Turkson: Ghana looks to sustainability

by | Oct 23, 2013 | Audio, News

To hear Brandon’s World of Agriculture report on Ghana’s agricultural landscape, click here.

To hear Brandon’s World of Agriculture report on the future of Ghanaian agriculture, click here.

While visiting Des Moines during the World Food Prize last week, Ghanaian Cardinal Peter Turkson explained that agriculture in his native Ghana is becoming more sustainable.

Turkson says a common occupation in his home country is farming, with most producers engaged in subsistence farming. The rest are involved in commercial agriculture, responsible for Ghana’s main export, cocoa, as well as many citrus fruits, such as limes, lemons, pineapple, and mangoes.

The inputs required to become a commercial operation excludes much of the population from making such a transition, and to continue growing staple crops such as cassava, corn, yams and other tubers, Turkson says many producers have developed a bad habit.

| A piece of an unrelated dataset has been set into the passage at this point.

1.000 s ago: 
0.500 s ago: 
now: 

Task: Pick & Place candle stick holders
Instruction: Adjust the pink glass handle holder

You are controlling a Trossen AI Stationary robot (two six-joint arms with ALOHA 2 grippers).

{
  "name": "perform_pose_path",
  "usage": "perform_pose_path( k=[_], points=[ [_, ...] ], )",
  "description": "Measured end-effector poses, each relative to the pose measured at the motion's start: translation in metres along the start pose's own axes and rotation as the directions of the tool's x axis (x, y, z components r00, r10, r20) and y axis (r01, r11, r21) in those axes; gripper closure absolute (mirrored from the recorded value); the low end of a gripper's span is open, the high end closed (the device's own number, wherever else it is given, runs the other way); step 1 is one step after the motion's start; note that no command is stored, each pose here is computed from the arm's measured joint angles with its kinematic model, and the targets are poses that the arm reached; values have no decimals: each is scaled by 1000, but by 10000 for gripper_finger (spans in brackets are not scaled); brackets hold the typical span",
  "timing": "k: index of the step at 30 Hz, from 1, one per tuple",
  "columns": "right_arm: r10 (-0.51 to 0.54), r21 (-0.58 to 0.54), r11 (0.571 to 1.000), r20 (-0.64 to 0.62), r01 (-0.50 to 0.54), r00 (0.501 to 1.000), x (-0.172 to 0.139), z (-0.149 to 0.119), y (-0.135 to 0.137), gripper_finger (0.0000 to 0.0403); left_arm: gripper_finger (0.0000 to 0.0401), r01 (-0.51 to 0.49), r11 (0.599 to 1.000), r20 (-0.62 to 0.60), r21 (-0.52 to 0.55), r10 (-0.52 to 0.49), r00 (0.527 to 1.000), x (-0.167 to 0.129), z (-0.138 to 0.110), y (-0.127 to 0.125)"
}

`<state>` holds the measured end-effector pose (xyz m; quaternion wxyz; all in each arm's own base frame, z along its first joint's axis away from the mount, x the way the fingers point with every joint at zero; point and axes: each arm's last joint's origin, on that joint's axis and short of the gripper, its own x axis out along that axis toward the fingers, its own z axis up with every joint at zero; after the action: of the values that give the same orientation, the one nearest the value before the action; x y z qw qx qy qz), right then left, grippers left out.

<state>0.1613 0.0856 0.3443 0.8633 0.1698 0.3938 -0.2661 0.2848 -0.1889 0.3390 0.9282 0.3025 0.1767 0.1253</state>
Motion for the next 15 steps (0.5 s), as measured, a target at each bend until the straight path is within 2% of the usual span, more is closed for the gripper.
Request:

It’s what they call shifting cultivation.
They go cut down a small bush or forest to do farming. There’s very little manure in, and that affects the fertility of the soil. After five or so years, fertility is depleted, and they go on to another patch, leaving this one to lie fallow. Sometimes, when it likes fallow enough, it can recover enough fertility to support another type of farming.
The effect is not too good also for our own ecology, because you just keep cutting the forest and the trees and trees, and you cannot keep cutting forever.
There is a tendency of some government projects to help introduce the people to fertilizer, the use of fertilizers, so they can remain on the same plot of land for a longer time.

While the Ghanaian government absorbs the cost of fertilizer at 50% through the program, it has created difficulties in developing fertilizer markets in rural areas, and has also led to an illegal smuggling industry, given the higher cost of fertilizer in native countries.